→ **Required work**
Take each line of the records below that contains the string "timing" and copy it.

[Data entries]
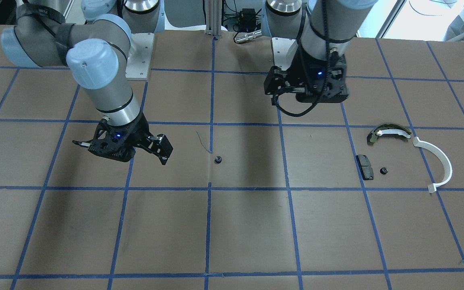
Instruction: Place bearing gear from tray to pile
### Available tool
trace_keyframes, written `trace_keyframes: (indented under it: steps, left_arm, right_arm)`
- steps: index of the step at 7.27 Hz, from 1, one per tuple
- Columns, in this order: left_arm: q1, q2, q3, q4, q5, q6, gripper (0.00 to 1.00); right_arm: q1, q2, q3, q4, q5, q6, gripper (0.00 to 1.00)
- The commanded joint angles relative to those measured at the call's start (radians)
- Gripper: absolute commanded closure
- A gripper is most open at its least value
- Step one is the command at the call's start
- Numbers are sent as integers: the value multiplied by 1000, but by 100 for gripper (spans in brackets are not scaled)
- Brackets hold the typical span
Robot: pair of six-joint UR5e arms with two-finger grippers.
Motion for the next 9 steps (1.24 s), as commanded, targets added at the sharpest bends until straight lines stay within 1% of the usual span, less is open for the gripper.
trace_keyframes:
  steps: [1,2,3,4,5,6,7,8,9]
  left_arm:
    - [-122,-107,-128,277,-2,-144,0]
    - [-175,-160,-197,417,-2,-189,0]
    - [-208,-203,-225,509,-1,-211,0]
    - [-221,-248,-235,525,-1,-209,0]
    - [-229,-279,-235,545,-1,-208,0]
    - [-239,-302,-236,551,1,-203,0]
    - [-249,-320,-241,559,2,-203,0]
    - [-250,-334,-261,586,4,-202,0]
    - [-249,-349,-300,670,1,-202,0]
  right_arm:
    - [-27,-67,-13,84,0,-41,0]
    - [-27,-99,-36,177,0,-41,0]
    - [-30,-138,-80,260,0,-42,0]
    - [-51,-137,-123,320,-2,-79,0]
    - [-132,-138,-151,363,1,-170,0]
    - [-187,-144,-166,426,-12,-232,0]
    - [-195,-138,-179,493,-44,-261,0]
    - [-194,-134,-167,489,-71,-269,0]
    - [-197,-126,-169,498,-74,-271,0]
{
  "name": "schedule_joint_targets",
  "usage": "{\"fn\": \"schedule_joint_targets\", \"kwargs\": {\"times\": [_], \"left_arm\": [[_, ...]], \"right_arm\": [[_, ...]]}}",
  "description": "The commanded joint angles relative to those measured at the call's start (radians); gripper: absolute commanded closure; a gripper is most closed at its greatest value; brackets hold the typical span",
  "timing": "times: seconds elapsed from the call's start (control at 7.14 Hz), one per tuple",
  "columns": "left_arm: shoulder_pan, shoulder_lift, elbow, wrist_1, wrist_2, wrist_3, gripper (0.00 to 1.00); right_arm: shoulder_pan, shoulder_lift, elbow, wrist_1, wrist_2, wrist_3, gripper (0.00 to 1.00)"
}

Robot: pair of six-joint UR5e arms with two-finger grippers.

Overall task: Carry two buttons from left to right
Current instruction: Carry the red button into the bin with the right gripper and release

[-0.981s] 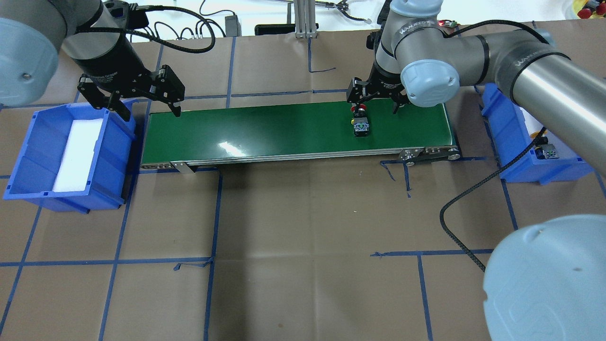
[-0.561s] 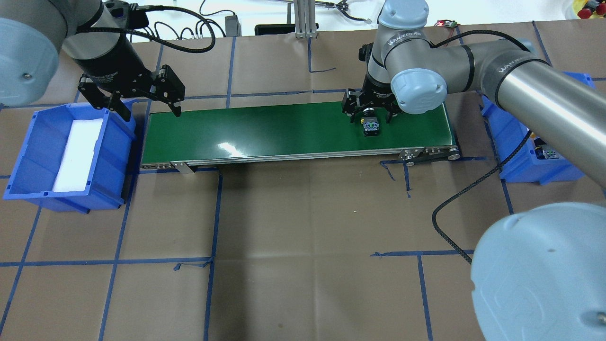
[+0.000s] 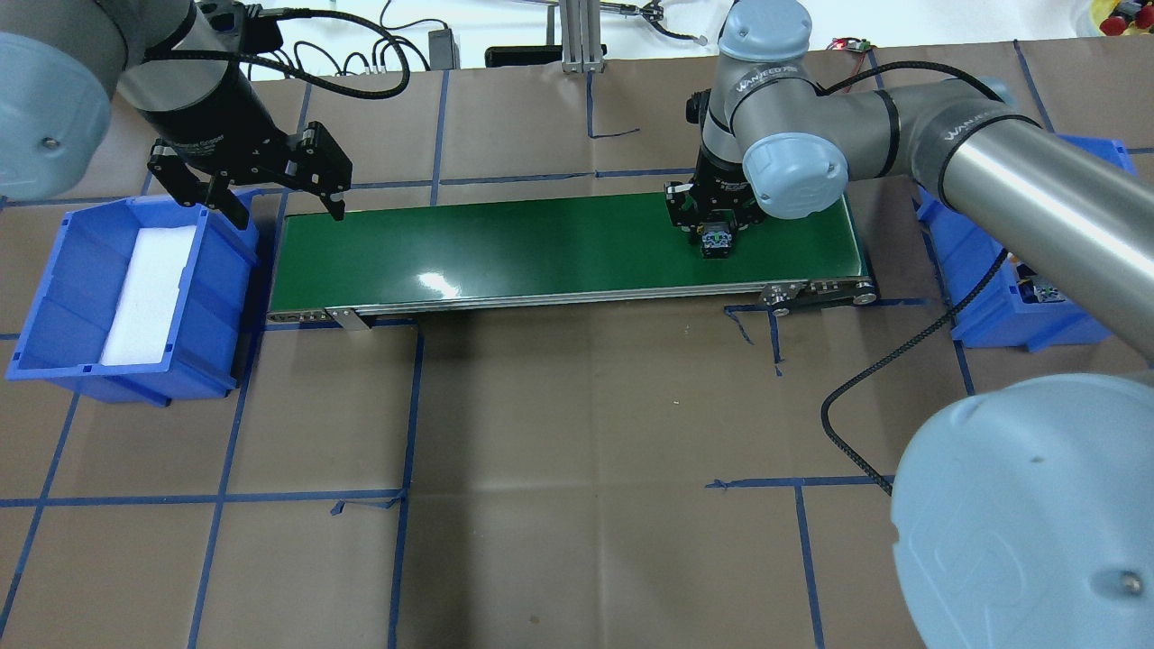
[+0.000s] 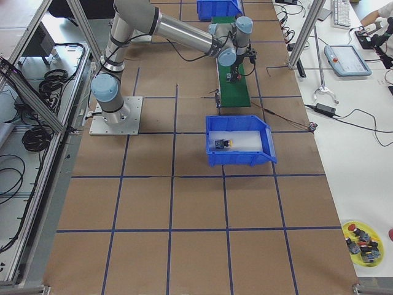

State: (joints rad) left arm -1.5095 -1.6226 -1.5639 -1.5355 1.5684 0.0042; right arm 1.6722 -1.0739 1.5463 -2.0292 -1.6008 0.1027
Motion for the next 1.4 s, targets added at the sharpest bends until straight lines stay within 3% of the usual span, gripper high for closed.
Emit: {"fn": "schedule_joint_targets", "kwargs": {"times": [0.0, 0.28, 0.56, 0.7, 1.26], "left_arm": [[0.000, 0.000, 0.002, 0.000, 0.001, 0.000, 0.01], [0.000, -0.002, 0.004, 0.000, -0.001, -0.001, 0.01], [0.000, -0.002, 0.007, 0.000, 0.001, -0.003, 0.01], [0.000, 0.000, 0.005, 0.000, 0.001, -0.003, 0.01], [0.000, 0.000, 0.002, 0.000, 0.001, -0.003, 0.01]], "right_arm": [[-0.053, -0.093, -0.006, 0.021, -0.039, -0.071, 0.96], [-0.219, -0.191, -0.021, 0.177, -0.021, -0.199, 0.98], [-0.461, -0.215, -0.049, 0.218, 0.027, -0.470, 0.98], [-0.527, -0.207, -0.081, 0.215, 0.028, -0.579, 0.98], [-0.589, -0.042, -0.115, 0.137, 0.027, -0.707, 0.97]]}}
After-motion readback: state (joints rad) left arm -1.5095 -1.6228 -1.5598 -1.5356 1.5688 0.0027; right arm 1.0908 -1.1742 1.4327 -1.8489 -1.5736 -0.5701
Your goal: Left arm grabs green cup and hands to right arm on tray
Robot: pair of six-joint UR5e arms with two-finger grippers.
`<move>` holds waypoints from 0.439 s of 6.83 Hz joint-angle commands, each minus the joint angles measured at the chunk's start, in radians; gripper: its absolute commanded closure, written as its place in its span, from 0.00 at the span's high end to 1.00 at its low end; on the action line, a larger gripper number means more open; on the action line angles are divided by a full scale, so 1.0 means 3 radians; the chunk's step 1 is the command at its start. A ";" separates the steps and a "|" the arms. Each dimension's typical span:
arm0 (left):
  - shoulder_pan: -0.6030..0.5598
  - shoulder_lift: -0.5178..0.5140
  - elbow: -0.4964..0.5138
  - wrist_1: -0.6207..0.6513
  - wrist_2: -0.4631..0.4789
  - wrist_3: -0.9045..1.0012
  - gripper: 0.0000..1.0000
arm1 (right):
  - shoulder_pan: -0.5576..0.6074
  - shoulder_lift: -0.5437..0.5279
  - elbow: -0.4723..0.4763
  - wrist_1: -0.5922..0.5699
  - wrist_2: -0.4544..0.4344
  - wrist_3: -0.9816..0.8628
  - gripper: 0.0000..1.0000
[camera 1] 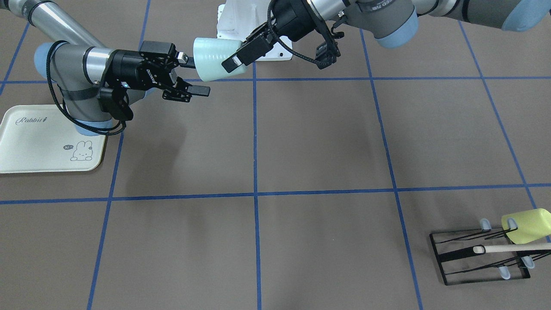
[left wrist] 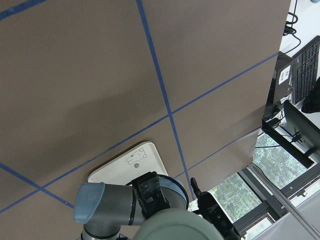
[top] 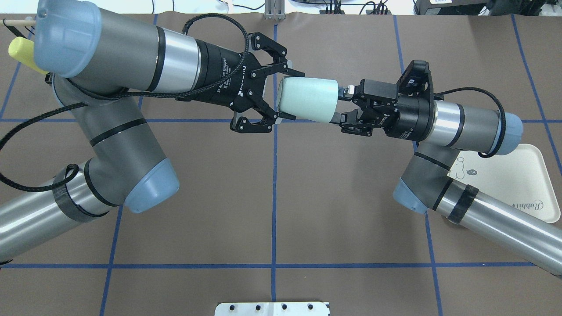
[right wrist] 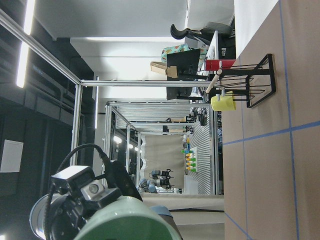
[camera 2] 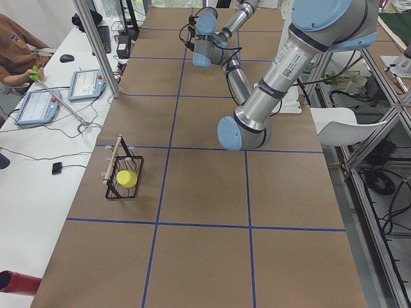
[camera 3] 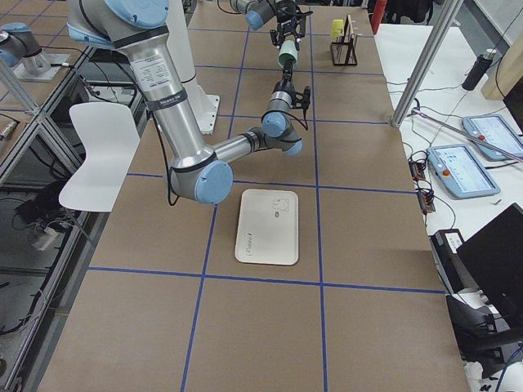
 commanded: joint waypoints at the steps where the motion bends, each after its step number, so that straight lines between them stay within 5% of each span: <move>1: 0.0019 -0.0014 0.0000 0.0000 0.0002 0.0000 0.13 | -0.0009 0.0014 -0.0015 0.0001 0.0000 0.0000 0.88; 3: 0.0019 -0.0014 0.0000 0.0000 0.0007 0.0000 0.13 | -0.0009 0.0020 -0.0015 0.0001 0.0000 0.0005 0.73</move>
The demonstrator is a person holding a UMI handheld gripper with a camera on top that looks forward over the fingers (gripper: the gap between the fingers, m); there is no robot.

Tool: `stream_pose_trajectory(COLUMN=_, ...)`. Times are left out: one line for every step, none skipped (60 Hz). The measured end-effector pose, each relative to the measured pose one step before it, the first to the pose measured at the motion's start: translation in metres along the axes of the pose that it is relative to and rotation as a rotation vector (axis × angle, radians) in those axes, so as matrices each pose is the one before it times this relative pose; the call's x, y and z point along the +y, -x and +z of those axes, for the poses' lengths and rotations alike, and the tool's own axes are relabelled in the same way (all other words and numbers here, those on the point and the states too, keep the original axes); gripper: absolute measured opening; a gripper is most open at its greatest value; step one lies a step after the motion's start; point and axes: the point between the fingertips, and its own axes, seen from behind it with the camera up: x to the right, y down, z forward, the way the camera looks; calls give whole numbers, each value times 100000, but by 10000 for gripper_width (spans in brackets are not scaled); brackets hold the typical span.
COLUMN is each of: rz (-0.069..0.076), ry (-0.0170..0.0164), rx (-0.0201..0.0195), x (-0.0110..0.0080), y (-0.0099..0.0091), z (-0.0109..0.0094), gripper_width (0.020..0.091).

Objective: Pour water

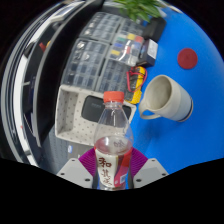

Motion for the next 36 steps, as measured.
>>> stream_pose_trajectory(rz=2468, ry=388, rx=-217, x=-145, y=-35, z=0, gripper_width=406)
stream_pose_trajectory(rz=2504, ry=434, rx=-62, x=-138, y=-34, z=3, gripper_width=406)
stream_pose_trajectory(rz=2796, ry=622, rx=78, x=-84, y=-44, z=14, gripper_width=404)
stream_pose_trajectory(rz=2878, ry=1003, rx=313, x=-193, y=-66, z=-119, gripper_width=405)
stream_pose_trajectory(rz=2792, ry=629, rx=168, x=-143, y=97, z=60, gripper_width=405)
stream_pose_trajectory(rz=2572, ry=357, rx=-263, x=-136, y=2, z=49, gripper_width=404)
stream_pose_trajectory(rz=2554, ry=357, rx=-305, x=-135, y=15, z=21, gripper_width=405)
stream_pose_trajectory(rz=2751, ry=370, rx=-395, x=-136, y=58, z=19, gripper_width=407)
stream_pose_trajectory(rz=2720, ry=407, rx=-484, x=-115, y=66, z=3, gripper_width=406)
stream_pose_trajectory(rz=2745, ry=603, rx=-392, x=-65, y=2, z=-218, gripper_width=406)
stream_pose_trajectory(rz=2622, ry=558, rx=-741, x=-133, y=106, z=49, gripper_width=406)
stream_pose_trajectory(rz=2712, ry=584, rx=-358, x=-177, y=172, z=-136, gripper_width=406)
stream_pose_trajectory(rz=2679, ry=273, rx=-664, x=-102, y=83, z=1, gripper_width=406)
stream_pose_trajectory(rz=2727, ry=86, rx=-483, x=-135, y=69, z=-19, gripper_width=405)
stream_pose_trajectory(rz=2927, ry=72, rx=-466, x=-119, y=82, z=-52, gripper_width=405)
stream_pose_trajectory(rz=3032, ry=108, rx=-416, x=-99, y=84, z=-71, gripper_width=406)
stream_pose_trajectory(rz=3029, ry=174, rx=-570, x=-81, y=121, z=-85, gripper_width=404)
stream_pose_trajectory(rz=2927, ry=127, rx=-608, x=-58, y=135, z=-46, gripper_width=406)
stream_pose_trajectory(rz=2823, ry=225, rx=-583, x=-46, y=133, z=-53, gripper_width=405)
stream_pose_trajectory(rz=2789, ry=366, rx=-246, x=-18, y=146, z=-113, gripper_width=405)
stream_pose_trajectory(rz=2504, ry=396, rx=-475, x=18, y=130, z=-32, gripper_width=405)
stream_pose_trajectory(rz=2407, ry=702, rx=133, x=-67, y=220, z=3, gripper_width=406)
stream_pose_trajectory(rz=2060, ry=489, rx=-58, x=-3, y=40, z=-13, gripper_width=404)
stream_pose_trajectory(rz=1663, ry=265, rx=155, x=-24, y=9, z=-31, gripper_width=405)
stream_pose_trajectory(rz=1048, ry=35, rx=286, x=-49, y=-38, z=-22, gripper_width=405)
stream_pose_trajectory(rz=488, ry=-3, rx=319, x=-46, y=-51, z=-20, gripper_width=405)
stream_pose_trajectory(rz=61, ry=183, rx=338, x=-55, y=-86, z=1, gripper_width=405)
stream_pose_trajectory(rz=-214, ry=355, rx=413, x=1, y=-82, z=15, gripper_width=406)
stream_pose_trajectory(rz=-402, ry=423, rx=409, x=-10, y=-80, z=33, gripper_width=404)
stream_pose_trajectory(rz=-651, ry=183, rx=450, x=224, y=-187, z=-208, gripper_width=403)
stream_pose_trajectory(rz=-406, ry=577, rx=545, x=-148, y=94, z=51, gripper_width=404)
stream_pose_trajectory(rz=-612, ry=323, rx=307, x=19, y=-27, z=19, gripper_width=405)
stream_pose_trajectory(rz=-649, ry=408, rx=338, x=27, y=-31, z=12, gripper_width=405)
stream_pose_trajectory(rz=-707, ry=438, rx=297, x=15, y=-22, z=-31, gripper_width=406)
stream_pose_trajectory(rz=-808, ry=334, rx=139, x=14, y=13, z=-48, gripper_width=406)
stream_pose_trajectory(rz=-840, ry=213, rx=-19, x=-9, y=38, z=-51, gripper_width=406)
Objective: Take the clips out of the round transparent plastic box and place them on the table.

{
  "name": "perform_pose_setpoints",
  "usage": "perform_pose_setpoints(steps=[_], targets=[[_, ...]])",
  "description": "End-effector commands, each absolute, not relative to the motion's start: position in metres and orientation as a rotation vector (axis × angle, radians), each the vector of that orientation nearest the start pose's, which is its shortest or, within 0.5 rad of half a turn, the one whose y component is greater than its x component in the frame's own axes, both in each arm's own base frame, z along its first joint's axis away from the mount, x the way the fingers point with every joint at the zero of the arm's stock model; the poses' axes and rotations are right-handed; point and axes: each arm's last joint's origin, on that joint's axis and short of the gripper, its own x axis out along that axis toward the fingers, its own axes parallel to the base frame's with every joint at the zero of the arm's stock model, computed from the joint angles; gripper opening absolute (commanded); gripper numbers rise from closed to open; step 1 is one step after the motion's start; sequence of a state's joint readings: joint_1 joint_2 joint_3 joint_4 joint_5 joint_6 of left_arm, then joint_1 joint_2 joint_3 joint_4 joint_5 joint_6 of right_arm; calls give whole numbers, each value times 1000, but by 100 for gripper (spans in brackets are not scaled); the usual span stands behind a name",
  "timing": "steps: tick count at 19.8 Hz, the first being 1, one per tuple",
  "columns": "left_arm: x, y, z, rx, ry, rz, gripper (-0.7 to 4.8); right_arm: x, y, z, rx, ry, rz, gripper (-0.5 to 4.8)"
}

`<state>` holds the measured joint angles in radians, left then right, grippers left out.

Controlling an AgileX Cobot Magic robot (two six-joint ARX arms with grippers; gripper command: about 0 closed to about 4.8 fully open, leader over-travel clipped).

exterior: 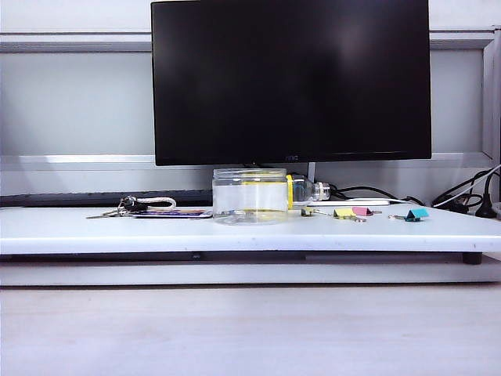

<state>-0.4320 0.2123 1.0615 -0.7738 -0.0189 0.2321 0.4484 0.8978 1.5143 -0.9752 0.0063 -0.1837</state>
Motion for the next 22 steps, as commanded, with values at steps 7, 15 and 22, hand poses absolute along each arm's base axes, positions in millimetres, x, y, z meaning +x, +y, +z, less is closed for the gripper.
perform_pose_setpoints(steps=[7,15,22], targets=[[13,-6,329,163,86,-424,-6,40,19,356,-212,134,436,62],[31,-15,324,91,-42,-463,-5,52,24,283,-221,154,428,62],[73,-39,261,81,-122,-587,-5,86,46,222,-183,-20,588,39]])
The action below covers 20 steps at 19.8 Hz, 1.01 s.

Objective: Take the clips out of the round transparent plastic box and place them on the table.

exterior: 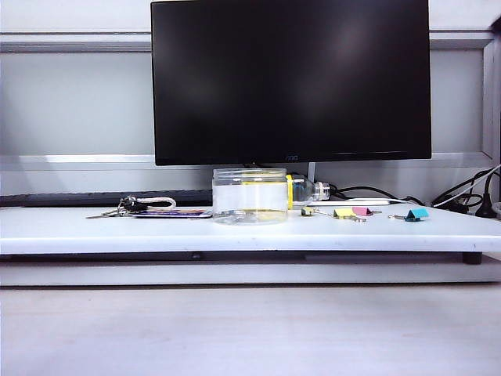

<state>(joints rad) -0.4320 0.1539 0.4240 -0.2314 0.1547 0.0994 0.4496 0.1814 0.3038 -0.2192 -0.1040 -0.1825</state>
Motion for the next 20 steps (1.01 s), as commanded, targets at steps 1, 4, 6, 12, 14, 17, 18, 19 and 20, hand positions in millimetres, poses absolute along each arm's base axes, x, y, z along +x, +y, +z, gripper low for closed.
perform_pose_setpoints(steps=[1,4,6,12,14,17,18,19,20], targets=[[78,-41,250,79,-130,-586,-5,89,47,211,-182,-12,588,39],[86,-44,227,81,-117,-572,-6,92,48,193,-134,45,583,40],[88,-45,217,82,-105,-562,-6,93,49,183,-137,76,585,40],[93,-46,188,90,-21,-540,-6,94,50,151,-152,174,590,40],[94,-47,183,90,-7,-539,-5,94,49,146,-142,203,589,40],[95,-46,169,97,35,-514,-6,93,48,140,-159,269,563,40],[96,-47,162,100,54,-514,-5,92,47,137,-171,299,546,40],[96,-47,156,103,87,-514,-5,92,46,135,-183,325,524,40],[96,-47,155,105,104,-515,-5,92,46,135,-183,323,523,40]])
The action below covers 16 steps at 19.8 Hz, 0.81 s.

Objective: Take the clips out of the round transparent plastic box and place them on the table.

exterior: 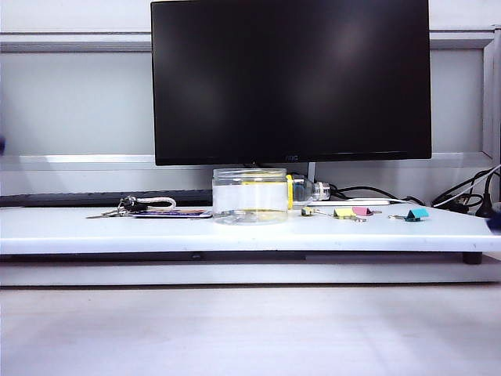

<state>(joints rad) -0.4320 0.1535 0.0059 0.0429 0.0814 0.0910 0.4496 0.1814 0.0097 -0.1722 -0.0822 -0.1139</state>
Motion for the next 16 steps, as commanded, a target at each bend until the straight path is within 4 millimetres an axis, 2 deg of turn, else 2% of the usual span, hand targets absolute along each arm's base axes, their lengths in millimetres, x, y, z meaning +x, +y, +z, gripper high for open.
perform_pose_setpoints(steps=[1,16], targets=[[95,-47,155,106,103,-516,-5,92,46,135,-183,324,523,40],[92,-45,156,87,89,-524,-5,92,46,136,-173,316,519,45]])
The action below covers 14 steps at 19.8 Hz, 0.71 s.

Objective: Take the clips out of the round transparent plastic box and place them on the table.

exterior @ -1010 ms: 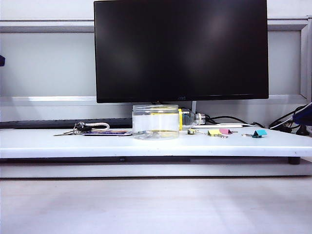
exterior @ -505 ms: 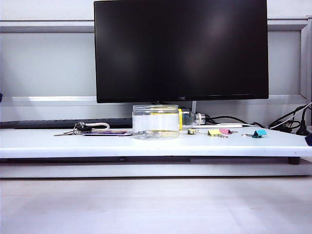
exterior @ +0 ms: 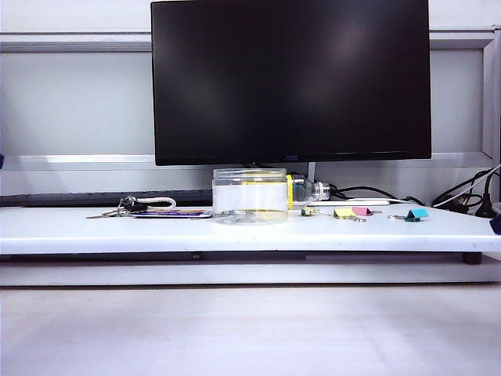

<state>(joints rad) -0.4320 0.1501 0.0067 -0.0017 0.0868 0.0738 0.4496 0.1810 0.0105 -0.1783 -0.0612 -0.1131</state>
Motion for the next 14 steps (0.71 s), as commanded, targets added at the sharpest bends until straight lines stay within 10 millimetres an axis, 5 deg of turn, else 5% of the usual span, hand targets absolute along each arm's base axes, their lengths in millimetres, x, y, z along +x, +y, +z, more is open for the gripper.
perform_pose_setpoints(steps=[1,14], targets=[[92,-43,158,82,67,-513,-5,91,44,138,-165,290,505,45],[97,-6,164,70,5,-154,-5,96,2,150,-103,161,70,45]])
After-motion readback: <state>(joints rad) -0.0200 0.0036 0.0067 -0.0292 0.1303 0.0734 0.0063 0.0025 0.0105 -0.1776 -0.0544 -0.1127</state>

→ **Written solution**
  "timing": "times: seconds elapsed from the call's start (control at 7.14 Hz), one per tuple",
  "timing": "steps: tick count at 19.8 Hz, the first being 1, one per tuple",

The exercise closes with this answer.